6:08: Raftery, Bilas and McDonough are courtside of a mostly-empty MSG when Providence coach Ed Cooley approaches them. The quartet chat for awhile, and I’m standing a few feet away when the topic of zone defense comes up. Bilas rattled off the exact points he was making to me back at the hotel about what they’re doing wrong, and Cooley seemed to agree. “I just want them to take a shot! Drop kick one, I don’t care!” he said, and the group chuckled. Andy Katz, ESPN’s sideline reporter who has an icy relationship with Bilas, watched from about 10 feet away. While the two might have spoken at the Garden this week, I didn’t see them interact Tuesday. Bilas regrets his January tweet tweaking Katz.

“That was just a stupid mistake,” Bilas said. “I was trying to make a joke about ESPN and i shouldn’t have done that. It was intended as good-natured, but it didn’t come across that way, so I regretted that.”

*

7:33: The ESPN production truck is a dizzying miasma of cameras and whirlwind activity, all taking place in a dark, cramped trailer outside of the Garden. Director Chip Dean – he also does Monday Night Football for ESPN – sat in his chair in the front row like the conductor of an orchestra. In addition to occasionally pointing at cameras, he spoke to his crew with the machine gun staccato of someone operating an auction.

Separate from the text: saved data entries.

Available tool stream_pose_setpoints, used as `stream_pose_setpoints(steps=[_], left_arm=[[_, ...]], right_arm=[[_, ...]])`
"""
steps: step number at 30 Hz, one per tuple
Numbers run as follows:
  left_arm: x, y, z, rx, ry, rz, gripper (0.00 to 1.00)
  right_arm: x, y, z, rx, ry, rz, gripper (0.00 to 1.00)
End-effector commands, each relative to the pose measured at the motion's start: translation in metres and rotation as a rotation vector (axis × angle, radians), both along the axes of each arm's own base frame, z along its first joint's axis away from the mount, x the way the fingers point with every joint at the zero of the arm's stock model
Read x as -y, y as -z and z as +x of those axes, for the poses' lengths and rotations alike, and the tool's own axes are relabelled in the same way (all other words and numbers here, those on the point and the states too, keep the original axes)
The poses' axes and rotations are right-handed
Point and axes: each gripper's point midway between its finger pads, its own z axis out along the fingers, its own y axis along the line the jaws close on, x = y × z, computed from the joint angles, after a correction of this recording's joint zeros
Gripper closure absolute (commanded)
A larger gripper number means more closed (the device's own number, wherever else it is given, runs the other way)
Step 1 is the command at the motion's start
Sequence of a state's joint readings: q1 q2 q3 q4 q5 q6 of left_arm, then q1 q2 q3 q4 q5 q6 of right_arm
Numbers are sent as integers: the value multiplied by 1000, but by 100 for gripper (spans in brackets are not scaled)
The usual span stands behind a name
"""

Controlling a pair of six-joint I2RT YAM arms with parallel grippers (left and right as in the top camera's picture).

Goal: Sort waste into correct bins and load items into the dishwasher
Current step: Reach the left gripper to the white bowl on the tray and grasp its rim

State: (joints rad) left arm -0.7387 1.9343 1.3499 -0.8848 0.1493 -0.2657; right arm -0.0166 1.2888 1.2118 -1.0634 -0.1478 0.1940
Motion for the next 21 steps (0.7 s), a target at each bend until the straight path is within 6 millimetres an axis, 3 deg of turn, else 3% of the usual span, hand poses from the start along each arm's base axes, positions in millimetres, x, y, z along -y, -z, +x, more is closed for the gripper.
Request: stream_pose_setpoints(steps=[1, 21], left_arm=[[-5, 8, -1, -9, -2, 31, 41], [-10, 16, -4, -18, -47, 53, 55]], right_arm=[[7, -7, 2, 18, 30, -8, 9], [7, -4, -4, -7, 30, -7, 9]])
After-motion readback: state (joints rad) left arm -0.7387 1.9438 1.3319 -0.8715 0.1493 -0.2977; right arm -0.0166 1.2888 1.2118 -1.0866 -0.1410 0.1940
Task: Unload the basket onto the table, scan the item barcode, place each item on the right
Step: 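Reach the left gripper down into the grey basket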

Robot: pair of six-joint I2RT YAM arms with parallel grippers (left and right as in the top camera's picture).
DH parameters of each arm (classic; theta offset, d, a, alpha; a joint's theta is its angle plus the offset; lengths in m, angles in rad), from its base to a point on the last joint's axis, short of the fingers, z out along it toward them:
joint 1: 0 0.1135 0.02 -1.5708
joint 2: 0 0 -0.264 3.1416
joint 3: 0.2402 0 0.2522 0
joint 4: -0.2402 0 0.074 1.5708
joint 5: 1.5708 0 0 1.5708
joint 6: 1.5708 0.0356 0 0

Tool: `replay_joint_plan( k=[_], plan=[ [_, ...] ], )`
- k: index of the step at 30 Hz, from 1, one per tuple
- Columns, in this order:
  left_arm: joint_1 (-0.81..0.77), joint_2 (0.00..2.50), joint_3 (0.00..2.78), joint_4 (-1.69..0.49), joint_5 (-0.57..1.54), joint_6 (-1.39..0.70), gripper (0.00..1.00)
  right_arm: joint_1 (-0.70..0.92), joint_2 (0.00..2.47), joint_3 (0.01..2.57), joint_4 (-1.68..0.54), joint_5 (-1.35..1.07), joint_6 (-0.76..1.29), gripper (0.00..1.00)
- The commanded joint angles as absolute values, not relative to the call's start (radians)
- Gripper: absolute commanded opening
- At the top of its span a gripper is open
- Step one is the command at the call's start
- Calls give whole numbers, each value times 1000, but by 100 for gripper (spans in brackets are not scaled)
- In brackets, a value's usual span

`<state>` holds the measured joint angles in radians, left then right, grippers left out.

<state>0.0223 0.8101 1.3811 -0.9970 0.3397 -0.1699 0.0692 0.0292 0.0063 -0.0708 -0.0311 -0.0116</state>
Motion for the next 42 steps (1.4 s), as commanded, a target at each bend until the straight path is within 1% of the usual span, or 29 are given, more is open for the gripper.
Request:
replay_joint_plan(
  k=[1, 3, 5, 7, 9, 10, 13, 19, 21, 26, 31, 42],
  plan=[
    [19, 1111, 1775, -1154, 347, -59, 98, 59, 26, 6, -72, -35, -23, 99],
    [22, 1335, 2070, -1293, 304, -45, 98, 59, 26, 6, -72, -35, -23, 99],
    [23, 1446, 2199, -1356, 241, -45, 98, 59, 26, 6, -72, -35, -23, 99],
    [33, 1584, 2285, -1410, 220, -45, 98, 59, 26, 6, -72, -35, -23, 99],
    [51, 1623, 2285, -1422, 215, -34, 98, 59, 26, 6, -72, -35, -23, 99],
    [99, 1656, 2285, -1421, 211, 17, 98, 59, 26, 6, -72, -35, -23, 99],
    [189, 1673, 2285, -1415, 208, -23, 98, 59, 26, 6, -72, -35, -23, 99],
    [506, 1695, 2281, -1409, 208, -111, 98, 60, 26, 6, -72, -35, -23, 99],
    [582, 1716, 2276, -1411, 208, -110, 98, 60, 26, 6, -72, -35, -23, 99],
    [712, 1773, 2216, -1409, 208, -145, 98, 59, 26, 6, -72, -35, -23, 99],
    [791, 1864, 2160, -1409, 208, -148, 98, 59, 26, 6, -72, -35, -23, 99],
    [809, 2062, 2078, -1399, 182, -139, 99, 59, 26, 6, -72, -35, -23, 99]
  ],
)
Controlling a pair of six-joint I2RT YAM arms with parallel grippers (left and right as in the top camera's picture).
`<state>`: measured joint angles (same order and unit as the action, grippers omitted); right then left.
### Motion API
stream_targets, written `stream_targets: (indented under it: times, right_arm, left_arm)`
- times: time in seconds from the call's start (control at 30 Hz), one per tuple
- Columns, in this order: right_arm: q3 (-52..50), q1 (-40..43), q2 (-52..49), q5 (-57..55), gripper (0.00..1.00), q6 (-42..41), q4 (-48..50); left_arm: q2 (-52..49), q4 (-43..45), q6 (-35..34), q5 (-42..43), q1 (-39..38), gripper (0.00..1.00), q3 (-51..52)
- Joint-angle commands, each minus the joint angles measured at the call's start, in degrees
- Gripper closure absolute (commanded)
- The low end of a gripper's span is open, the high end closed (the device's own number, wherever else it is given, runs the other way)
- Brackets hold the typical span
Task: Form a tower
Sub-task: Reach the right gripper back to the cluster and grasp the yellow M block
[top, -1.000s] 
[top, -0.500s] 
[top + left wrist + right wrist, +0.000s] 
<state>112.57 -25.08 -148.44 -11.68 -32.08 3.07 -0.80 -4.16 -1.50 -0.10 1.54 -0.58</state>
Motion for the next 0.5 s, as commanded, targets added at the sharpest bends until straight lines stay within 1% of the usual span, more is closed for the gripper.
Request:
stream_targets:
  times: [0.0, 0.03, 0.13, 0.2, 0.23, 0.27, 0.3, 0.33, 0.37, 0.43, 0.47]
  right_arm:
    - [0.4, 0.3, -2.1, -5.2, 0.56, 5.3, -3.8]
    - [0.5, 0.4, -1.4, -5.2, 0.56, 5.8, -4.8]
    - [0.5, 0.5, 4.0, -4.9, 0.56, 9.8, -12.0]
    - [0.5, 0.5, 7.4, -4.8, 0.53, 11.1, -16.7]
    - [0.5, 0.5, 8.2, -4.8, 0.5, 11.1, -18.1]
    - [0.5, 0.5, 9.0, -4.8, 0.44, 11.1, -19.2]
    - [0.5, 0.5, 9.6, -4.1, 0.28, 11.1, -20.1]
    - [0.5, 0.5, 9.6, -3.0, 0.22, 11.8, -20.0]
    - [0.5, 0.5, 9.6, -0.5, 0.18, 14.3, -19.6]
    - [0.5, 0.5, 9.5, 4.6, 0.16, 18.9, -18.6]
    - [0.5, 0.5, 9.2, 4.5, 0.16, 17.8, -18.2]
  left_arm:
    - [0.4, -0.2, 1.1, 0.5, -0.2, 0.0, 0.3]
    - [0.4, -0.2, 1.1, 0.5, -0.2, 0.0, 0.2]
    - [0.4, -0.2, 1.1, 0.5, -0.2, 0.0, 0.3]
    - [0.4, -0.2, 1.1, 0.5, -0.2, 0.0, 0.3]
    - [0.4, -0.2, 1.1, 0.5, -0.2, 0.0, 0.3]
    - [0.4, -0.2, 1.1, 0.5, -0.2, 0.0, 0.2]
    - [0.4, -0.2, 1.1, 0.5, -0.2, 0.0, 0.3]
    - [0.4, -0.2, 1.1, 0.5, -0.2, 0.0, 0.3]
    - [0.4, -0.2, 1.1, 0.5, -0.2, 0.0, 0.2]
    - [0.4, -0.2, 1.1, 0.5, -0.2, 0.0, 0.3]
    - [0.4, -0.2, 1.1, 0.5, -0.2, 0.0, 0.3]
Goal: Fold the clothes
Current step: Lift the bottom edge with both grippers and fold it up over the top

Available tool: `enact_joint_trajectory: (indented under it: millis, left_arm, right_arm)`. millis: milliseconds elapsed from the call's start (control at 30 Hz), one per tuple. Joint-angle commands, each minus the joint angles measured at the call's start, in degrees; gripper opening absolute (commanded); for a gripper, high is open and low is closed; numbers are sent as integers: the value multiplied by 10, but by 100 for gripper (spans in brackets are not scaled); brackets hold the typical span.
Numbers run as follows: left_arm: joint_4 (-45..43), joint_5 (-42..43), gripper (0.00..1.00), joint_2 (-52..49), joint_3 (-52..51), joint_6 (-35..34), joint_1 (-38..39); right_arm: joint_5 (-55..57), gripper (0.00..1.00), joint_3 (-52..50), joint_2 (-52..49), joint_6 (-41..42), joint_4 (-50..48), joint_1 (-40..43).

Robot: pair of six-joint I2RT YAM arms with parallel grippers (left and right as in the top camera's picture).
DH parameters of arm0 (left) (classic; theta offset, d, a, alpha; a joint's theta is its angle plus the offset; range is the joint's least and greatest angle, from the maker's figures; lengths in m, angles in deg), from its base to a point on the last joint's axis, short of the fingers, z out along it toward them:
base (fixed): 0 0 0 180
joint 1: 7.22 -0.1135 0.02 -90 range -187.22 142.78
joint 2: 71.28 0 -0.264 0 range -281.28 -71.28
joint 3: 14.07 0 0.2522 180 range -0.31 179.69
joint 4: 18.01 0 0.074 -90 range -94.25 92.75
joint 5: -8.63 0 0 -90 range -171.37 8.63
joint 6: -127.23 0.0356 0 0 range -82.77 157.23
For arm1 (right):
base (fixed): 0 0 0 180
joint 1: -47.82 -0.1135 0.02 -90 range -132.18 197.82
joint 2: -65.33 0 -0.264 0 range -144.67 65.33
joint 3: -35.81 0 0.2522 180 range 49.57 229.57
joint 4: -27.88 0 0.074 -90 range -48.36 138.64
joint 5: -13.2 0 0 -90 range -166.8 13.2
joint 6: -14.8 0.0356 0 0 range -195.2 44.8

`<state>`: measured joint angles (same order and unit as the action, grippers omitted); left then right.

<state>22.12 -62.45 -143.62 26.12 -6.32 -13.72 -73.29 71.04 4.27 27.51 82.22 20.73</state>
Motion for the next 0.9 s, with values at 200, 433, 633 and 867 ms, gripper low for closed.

With an entire wall of TV screens – they’re big and small and contain many different camera angles, including some paused and some rewinding, I lost count around 40 – the trailer was probably the size of your family room, but seated about a dozen. It is a disorienting experience.

Seton Hall ran a perfect play and despite the hubbub in the truck, the voice of Bilas emerged: “Can we save that?” Quickly, one of the staffers re-wound the play and at the next deadball, the replay aired and Bilas told the audience how brilliant the play-call was by the Pirates.